ICES TCRE Virtual Research Environment
This VLab that supported the ICES Training Course in the R Environment
(TCRENV) (Date: 29 February-4 March 2016, Location: Copenhagen, Denmark).
The objective of the course was to provide participants with a solid
foundation in efficient use of the R environment using various typical and
familiar fisheries data sets (landings data, catch data, survey data and
tagging data) as case examples. Emphasis was put on data munging and
literate programming starting with 'raw' data (individual stations,
individual fish measurements) and culminating with deliverance of
publishable output produced from a single coded document file. This VRE
provides access to processing as well as to data preparation and sharing
facilities, including: an online R development environment (RStudio), data
mining algorithms, a tabular data management application, GIS maps of
environmental and biological data, access to biodiversity occurrence
records and taxonomic data from major data providers (e.g.
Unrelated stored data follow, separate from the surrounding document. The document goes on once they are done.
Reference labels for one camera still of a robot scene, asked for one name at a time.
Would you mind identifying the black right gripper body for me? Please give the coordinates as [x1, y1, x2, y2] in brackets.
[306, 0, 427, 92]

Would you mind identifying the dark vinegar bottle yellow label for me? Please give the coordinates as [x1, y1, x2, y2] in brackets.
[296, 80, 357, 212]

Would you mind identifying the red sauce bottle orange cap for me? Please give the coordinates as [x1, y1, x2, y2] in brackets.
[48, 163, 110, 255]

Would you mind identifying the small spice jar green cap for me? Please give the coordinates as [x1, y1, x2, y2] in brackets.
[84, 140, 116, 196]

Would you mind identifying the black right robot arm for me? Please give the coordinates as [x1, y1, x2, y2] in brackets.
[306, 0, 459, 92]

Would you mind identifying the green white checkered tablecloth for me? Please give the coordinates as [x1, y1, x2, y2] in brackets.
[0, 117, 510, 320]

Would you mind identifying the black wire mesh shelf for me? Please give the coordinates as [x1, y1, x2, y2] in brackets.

OBIS, GBIF,
WoRMS, Catalog of Life), state-of-the-art stock assessment models and
sharing tools (Workspace, Social Networking). In addition to the basic
functionalities, as a workspace for sharing objects of interest, a social
networking area for supporting the discussions among members and a user
management facility for managing membership, this VRE is specifically
equipped with the following capability: Tabular Data Management: a facility
enabling users to import, curate and manage tabular data. This feature can
support data managers during the whole life cycle of data management from
data capture to publication and visualisation. It enables data managers to
import and transform datasets (CSV, SDMX, JSON) into tabular resources
(i.e. tabular data having proper types associated with columns eventually
referring to code lists) and reference datasets (code lists) representing
recognized value instances of the elements the dataset is about (e.g.,
species, zones, countries). This functionality guarantees that the tabular
resources are compliant with the defined types and code lists. Besides the
curation, the facility supports the analysis of the data by enabling a user
to perform operations like grouping and filtering, producing charts and GIS
maps (if the data have geographic features) and analysing the data via an R
environment as well as via the data analytics facilities. Finally, the
environment supports the publishing of tabular resources in the
infrastructure by equipping them with rich metadata so that such resources
can be used in other application contexts Data Analytics at Scale: a
facility enabling users to benefit from the offering of the DataMiner
service and interactively execute a large array of data analytics tasks on
datasets. These algorithms range from data clustering and anomalies
detection methods (e.g. DBScan and KMeans) to algorithms for manipulating
datasets from the geospatial perspective (e.g. transform FAO Area Code in
latitude and longitude) Species Data Discovery: facility enabling users to
discover and manage species data products (occurrence data and taxonomic
data) from a number of heterogeneous providers (including GBIF and
speciesLink for occurrences data, and ASFIS, BrazilianFlora,
CatalogueOfLife, IRMNG, IT IS, NCBI, WoRDSS, WoRMS for taxonomic data) in a
seamless way. Once discovered, objects can be stored in the workspace for
future uses Geospatial Data View: facility enabling users to discover and
visualize GIS layers, e.g. species distribution maps, Sea Surface
Temperature, that have been generated and/or published. This facility
relies on the GeoExplorer portlet and makes it possible to effectively
exploit the generated maps and perform comparisons and analysis of the
diverse distributions by enabling maps overlay, transects production and
values inspection